Superconductors: The Promise of Superconductivity
Imagine walking into a hardware store to look for wire and the clerk asks if you'd like "regular or superconducting." This ultimate promise of superconductivity-a practical material with no resistance at room temperature-may never be fulfilled, but researchers are hoping to develop a superconductor that will revolutionize our everyday world.

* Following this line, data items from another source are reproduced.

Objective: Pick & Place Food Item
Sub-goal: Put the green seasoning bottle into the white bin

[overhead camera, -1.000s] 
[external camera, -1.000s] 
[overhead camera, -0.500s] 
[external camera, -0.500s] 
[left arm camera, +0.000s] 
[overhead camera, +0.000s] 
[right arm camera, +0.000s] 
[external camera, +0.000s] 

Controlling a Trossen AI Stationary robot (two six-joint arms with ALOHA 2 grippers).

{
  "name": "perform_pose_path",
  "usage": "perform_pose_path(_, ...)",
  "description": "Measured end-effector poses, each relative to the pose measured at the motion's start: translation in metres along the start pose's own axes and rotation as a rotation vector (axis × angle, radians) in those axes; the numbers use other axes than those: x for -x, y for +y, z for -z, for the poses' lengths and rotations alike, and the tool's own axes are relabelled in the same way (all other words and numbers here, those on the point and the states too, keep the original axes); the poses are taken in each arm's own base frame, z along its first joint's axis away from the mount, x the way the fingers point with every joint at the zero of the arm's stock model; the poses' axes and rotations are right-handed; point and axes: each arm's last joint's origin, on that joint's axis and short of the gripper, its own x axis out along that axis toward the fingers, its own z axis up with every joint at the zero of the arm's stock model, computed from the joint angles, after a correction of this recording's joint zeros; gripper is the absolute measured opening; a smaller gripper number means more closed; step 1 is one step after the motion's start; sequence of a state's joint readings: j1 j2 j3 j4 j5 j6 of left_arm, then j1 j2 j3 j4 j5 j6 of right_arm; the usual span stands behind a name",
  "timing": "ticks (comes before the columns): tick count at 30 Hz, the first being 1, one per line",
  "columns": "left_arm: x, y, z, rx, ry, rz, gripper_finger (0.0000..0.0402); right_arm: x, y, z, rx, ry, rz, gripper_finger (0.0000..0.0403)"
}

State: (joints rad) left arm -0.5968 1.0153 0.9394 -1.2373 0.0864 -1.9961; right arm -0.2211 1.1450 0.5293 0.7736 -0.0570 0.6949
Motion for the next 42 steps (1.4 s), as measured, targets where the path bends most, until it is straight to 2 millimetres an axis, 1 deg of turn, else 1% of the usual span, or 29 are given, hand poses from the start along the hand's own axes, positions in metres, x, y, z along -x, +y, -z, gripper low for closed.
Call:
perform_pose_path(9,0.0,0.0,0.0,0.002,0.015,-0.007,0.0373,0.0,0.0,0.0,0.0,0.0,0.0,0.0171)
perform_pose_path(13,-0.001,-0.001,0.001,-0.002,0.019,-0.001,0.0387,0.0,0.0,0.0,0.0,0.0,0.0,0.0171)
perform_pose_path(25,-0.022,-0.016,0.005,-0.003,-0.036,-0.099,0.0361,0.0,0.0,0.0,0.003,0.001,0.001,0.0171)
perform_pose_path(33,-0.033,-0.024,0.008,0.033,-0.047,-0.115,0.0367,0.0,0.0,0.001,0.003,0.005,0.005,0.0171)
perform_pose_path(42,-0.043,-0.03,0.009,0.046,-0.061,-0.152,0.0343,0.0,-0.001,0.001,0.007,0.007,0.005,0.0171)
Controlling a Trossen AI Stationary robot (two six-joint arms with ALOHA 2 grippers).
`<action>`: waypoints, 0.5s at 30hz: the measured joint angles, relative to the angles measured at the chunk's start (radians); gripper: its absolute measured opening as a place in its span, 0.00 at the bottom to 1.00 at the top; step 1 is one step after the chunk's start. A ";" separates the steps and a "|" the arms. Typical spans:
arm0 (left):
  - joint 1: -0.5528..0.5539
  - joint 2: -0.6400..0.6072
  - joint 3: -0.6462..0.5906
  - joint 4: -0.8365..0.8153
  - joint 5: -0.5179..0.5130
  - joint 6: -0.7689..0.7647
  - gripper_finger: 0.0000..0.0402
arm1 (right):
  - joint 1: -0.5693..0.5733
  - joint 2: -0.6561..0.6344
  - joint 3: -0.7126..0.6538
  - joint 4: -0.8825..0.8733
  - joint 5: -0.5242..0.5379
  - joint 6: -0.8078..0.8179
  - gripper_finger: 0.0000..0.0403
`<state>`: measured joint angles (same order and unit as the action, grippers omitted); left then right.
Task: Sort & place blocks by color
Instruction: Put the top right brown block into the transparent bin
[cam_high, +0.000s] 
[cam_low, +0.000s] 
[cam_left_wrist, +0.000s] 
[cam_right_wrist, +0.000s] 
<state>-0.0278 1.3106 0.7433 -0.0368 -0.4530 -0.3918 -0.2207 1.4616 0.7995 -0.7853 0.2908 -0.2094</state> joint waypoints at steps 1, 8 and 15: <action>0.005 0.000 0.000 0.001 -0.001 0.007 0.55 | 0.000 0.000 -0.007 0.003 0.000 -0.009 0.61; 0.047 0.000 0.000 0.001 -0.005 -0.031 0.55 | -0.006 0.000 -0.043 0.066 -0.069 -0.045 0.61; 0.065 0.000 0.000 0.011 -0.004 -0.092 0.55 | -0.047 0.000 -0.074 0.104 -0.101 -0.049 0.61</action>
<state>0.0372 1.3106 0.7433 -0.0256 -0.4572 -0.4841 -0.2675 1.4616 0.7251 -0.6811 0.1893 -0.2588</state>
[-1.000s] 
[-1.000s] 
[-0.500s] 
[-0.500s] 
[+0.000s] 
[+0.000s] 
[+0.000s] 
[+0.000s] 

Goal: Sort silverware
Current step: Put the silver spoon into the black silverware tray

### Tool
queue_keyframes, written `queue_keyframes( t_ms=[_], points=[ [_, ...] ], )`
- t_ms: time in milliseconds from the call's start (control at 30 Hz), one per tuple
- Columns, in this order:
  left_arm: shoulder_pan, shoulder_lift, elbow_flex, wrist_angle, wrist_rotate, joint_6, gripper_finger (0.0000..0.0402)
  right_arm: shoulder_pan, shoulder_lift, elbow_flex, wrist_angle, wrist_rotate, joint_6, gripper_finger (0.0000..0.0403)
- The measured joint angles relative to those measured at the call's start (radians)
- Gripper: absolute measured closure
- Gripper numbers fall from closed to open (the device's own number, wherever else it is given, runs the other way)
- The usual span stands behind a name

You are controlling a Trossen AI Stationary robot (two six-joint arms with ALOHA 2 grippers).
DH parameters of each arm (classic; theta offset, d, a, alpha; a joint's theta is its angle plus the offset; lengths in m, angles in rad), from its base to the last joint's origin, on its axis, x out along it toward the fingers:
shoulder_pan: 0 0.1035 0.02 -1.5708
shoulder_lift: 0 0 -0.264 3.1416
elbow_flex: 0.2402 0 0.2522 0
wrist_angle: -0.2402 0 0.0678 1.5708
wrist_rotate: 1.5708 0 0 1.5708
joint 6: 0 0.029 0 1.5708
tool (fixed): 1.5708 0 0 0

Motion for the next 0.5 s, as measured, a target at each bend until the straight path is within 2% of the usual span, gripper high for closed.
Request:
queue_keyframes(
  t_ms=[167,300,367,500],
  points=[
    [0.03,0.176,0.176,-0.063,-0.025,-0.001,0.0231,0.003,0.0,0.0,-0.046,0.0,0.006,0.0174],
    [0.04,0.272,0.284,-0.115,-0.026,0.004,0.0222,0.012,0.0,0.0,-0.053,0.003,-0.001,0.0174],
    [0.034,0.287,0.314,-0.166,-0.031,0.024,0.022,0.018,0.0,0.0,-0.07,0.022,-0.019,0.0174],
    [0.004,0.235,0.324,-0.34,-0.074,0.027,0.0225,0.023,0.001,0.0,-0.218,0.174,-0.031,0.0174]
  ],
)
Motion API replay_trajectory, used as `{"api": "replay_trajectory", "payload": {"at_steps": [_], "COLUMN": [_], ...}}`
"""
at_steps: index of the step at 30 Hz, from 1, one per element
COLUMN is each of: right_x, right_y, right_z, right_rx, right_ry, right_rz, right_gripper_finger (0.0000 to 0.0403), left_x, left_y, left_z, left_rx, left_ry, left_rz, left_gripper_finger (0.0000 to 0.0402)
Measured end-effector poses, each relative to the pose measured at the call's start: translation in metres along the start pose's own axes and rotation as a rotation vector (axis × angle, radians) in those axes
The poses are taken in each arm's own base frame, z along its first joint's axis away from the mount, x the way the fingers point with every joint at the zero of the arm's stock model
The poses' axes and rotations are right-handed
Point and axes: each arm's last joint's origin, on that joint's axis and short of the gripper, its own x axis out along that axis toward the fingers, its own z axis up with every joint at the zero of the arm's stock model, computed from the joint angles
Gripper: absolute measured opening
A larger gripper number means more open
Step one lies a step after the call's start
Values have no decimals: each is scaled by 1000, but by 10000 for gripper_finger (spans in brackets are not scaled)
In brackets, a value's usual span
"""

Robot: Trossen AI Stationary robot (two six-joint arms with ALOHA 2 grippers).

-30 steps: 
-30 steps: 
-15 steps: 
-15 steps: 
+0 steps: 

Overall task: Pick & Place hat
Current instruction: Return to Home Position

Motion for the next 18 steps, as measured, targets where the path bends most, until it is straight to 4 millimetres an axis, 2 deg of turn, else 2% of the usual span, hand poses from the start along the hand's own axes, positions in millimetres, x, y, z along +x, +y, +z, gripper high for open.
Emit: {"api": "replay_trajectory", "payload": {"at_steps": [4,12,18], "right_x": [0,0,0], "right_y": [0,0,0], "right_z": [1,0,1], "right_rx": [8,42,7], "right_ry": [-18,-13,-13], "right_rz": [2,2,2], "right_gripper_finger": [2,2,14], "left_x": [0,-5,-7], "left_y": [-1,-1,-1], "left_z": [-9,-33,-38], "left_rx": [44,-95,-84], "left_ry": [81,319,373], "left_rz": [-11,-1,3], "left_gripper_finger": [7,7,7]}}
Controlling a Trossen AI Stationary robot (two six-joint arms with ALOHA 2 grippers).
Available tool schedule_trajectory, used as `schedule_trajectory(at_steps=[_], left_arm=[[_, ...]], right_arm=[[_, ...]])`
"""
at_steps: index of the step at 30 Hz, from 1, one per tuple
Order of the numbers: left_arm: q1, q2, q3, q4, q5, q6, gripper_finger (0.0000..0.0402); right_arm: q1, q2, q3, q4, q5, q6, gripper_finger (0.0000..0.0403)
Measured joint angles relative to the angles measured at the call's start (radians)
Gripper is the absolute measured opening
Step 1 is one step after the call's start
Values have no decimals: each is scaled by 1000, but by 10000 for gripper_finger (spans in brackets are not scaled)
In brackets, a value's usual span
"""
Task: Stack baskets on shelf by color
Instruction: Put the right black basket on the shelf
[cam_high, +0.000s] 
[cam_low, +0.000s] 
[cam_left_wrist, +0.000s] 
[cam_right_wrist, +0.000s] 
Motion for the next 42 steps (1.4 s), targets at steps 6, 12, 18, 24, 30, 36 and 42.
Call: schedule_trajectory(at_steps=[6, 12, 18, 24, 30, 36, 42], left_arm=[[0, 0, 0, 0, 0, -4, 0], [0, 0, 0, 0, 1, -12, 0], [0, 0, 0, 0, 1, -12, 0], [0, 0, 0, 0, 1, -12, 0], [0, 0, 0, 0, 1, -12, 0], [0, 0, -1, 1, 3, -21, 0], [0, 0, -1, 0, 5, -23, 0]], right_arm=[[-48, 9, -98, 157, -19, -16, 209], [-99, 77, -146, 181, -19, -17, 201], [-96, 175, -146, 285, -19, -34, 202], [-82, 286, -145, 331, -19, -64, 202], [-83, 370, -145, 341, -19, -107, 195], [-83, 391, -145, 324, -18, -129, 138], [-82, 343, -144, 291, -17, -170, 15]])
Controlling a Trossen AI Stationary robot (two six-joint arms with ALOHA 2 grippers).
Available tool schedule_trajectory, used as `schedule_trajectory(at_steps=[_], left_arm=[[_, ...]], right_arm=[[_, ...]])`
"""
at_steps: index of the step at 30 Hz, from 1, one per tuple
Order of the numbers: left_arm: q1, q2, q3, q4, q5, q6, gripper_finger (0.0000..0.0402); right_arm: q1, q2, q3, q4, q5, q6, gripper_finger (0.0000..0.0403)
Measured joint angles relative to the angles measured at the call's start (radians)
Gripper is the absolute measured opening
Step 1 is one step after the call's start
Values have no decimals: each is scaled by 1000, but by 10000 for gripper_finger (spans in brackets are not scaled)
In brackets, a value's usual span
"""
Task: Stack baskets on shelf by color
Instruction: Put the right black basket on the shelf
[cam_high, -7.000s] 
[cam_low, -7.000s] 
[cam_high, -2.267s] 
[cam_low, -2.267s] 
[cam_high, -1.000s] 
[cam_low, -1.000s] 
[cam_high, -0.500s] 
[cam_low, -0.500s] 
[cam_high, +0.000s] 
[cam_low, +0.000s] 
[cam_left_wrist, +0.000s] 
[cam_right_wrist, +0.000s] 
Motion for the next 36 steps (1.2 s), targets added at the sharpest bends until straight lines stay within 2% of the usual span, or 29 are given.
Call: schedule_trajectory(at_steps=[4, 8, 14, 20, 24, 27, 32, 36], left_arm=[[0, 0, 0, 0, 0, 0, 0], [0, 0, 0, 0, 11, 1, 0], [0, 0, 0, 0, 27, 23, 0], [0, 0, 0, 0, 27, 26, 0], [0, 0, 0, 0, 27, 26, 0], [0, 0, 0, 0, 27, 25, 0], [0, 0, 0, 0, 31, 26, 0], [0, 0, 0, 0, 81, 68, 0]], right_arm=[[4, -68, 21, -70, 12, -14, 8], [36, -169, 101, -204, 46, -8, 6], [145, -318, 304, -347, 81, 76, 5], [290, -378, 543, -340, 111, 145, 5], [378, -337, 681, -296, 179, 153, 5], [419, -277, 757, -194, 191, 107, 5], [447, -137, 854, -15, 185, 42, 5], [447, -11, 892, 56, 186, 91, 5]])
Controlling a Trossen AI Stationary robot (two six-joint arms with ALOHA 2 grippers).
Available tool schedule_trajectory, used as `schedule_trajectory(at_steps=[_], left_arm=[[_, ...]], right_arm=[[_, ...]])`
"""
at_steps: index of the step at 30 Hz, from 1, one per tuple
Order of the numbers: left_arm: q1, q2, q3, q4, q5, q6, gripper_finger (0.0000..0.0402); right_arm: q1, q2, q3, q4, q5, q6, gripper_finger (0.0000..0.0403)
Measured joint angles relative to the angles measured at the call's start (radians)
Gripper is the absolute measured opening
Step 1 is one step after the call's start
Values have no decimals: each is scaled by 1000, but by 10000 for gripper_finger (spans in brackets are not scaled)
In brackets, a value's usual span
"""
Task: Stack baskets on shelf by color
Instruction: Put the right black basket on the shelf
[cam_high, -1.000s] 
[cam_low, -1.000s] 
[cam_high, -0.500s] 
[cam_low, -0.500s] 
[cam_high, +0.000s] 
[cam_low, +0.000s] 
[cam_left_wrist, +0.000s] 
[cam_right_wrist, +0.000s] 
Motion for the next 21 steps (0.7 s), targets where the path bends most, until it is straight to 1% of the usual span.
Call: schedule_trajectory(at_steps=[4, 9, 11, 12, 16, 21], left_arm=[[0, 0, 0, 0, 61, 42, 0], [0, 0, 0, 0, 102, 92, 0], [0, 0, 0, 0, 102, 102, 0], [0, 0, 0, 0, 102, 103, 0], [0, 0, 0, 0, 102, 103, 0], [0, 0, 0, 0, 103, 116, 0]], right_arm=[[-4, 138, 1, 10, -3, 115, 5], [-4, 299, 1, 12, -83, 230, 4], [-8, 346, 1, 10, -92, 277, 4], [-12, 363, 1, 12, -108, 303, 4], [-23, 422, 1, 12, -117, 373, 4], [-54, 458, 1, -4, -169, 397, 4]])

There are two main issues in superconductivity that must be dealt with in order to develop practical technology. First, the material must be abundant and easily manufactured. The so-called "low-temperature superconductors" are primarily niobium compounds- not an abundant substance. The ceramic, high- temperature superconductors are complex mixtures of yttrium, barium, carbon, and oxygen and are difficult to make into wire. Second, the material must exhibit superconductivity at a high enough temperature to limit the cost of cooling the material to its transition temperature. The low-temperature niobium compounds require large amounts of costly liquid helium to maintain superconductivity, but the high-temperature ceramics only require less expensive liquid nitrogen.
Magnesium diboride wires as they appear after removal from the tantalum tube and part of a U.S. dime for scale. Photo courtesy of Paul Canfield and the U.S. Department of Energy's Ames Laboratory.
In January 2001 a team of Japanese physicists provided an adrenaline shot to superconductor research by announcing that they had observed superconductivity in an abundant magnesium-boron compound, MgB2. While the transition temperature, 40K, of the magnesium diboride is still lower than that of high- temperature ceramic compounds, it is much higher than ever observed in an intermetallic compound and requires only half as much liquid helium. Researchers have already begun to develop techniques for creating magnesium diboride wires, and have shown that the crystal structure of the compound allows it to carry far more electrical current than ceramic superconductors.
Given the fast progress already made with developing this new superconductor, researchers are optimistic that they will be able to tweak the chemical structure to raise the transition temperature to within the reach of liquid nitrogen. But even if this proves impossible, magnesium diboride already promises to surpass the niobium compounds as the low-temperature superconductor of choice.